Coming from what sounds like a bunch of tech bros, this sounds deeply dystopian - sure, we'll work you to death even harder during the day, but that won't matter - you can be and do what you like in your dreams.
Imagine a hard day's work, 16 hours of slogging while you're awake
You get home, eat something and then head to bed. You put on your headband and select some setting on your phone and then drift off to sleep.
Now you are working your third job, while you sleep. Solving captchas. A/b testing app logo designs. Completing surveys on products you've bought while you're awake.
Stuff that AI will never be able to do because the value is from being human. And yet is simple enough to do in your sleep.
You wake up with a few less cents in your overdraft and you're ready to start a brand new day...
Oh for sure - but that bit comes later - we need to figure out how to monetize the lucid dreams first. If we get to that point, inserting advertising seems pretty plausible too.
The ability to have sex in the dream is another $80 / month
The ability to choose your sexual partner is $30 / encounter
Flying is VIP only ($200 / month tier)
VIP does not include sex dreams, which must be purchased separately with a $10 discount for VIP subscribers!

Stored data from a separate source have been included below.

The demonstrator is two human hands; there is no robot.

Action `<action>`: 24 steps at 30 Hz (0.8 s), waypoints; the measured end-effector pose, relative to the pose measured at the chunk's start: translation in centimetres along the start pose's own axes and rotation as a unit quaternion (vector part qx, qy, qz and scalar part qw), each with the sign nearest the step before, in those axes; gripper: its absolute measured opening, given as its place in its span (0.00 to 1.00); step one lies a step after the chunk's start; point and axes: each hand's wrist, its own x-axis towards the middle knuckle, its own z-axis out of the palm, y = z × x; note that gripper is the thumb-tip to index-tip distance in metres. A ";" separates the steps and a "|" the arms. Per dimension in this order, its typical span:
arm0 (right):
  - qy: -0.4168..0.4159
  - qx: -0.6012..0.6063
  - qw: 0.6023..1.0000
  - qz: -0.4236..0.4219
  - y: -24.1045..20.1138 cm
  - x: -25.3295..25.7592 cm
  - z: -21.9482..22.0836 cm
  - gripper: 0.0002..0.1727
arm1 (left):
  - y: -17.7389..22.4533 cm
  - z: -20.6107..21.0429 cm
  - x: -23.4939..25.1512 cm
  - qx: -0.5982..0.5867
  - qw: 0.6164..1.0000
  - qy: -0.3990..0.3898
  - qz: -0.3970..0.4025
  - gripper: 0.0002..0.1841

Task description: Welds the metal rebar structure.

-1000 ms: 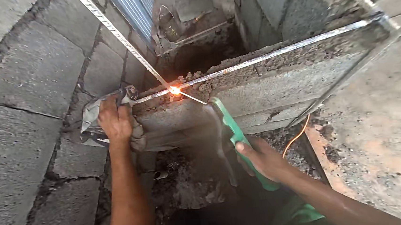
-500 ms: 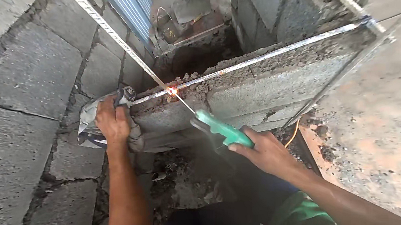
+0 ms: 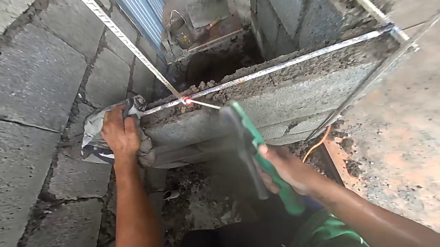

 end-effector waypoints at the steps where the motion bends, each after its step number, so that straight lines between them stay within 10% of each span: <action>1: -0.040 0.112 0.992 0.044 -0.1 0.0 0.1 0.39 | 0.2 -0.1 0.0 0.003 1.000 -0.004 -0.001 0.26; 7: 0.044 -0.122 0.987 -0.099 -0.6 -0.2 -0.6 0.31 | -0.3 -0.1 0.1 -0.003 1.000 -0.008 -0.004 0.27; 24: 0.007 -0.004 0.999 -0.041 0.5 0.3 -0.1 0.32 | -0.3 0.2 -0.1 0.014 1.000 0.005 0.001 0.27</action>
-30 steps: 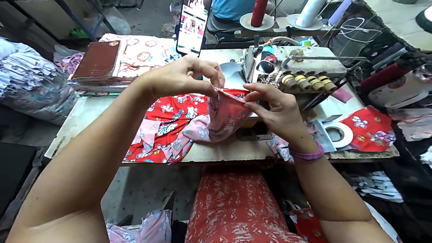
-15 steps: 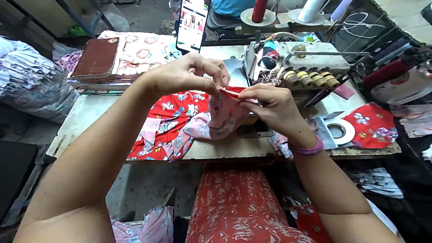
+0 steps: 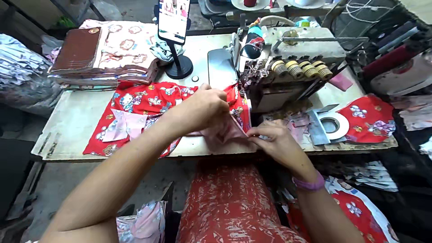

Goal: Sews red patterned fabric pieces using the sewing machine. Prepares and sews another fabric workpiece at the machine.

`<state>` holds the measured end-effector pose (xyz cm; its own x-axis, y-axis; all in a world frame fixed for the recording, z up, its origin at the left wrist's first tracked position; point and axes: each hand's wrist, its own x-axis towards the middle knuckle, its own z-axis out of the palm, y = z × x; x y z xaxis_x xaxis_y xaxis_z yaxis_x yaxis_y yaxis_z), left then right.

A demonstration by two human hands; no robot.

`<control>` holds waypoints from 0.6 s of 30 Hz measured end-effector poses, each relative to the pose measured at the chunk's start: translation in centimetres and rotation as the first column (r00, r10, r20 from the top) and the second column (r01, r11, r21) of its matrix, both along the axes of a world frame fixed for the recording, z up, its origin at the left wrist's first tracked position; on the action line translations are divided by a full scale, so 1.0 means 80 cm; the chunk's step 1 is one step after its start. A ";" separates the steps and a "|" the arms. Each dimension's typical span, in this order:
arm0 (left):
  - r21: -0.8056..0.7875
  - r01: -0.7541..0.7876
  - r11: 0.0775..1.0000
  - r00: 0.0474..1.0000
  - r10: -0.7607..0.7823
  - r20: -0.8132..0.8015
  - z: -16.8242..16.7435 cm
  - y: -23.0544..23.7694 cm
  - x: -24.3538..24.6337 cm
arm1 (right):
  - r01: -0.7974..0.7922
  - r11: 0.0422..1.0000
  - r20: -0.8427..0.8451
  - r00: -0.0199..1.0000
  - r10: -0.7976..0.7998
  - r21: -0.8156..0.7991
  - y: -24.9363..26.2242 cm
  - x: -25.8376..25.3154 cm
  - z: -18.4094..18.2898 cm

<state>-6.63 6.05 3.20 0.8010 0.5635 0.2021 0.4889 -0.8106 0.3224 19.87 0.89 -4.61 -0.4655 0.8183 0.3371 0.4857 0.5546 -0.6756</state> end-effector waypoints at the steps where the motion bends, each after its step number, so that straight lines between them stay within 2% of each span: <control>1: 0.095 0.009 0.995 0.999 -0.013 0.044 -0.015 0.002 0.006 | 0.017 1.000 -0.041 0.999 -0.017 -0.003 -0.006 0.001 0.002; 4: 0.172 0.031 0.985 0.986 -0.059 0.156 -0.045 0.004 0.008 | 0.061 0.998 -0.109 0.992 -0.064 -0.029 -0.016 0.002 -0.002; 6: 0.180 -0.027 0.983 0.982 -0.008 0.188 -0.050 -0.003 0.007 | 0.084 0.996 -0.133 0.987 -0.088 -0.038 -0.017 0.001 -0.011; 10: 0.173 -0.134 0.976 0.981 0.106 0.165 -0.049 -0.009 0.014 | 0.112 0.994 -0.198 0.974 -0.110 0.000 -0.012 -0.009 -0.009; 16: 0.148 -0.252 0.956 0.966 0.241 0.091 -0.042 0.037 0.022 | 0.122 0.991 -0.203 0.973 -0.108 0.056 0.031 -0.022 0.009; 18: 0.074 -0.295 0.953 0.955 0.290 0.062 -0.031 0.059 0.018 | 0.107 0.993 -0.175 0.980 -0.096 0.053 0.048 -0.025 0.017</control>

"What is not known, yet, is whether TUS can induce or stabilize lucid dreams, though the Prophetic team is banking on a positive answer to this open question. Its wearable headband prototype, the Halo, was developed with the company Card79 and can currently read EEG data of users. Over the next year, Prophetic aims to use the dataset from their partnership with the Donders Institute to train machine learning models that will stimulate targeted neural activity in users with ultrasound transducers as a means of inducing lucid dreams."
That's a pretty big caveat. Who the fuck would sign up to be their guinea pig for testing this? A huge part of training these models is providing feedback when it gets things wrong, but we're talking brains here.
What is not known, yet, is whether TUS can induce or stabilize lucid dreams
Wollberg and Berry expressed confidence that their approach will work based in part on the successful induction of lucid dreams by other methods, including a 2014 study that found “stimulation in the lower gamma band during REM sleep influences ongoing brain activity and induces self-reflective awareness in dreams.”